Task brief: Track down each line below containing the string "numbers" and copy it.

################

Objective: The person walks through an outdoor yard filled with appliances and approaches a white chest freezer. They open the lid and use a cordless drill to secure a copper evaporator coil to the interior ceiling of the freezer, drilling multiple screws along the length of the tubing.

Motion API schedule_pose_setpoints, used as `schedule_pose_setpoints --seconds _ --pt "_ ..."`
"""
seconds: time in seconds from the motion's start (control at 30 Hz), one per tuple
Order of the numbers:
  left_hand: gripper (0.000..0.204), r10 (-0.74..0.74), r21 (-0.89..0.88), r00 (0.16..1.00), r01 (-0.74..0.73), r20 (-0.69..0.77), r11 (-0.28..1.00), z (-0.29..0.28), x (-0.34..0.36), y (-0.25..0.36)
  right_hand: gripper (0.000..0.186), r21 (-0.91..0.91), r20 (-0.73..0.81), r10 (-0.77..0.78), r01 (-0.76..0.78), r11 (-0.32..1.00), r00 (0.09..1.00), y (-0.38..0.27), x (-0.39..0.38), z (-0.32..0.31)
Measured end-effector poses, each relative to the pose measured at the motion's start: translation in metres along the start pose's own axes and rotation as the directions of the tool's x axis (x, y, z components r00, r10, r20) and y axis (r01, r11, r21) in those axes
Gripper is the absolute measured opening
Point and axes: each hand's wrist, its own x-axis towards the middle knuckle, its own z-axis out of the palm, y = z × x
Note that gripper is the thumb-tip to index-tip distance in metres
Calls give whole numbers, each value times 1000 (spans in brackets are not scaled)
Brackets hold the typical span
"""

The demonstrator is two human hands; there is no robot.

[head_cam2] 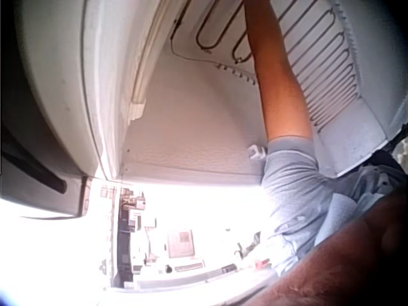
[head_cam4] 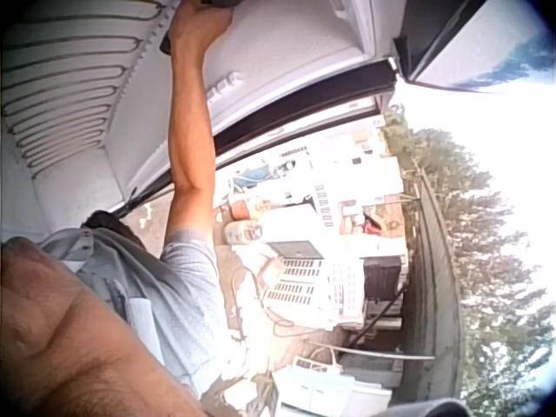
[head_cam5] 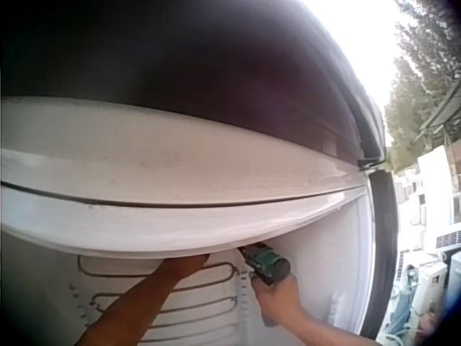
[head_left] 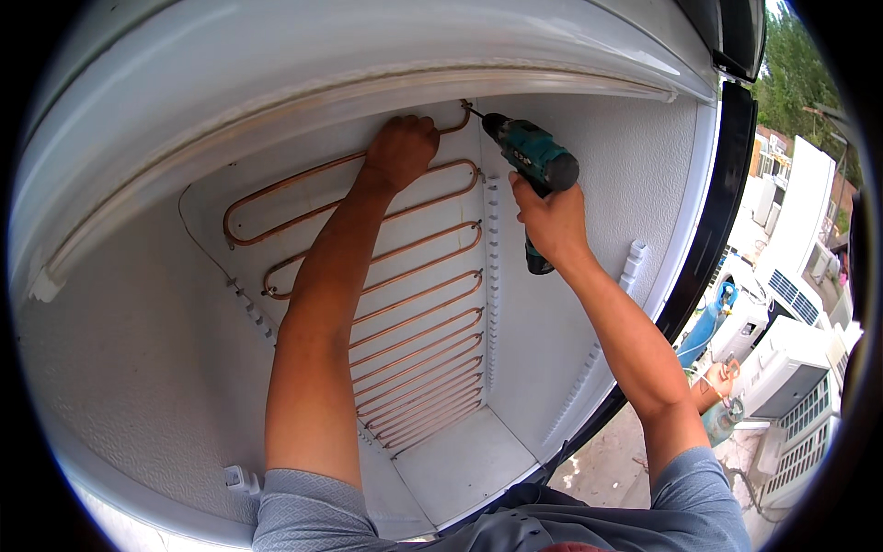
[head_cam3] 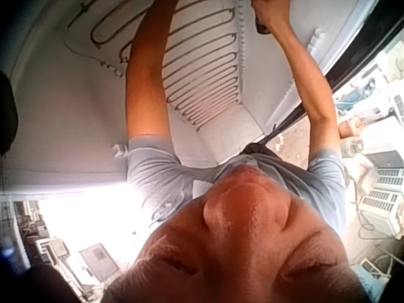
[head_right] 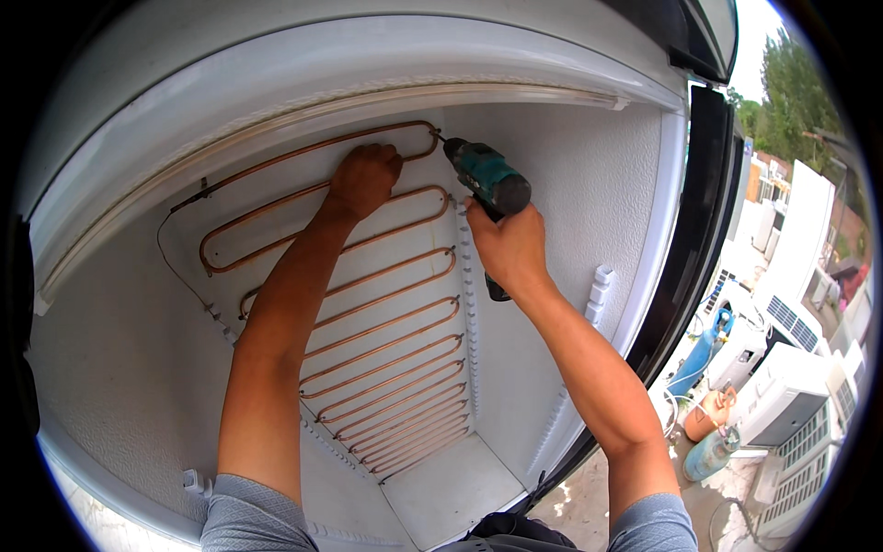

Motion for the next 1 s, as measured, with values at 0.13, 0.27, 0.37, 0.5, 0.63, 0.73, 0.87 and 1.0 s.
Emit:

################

Your solution:
Order of the numbers:
Calls give whole numbers, each value times 1000 (spans in brackets are not scaled)

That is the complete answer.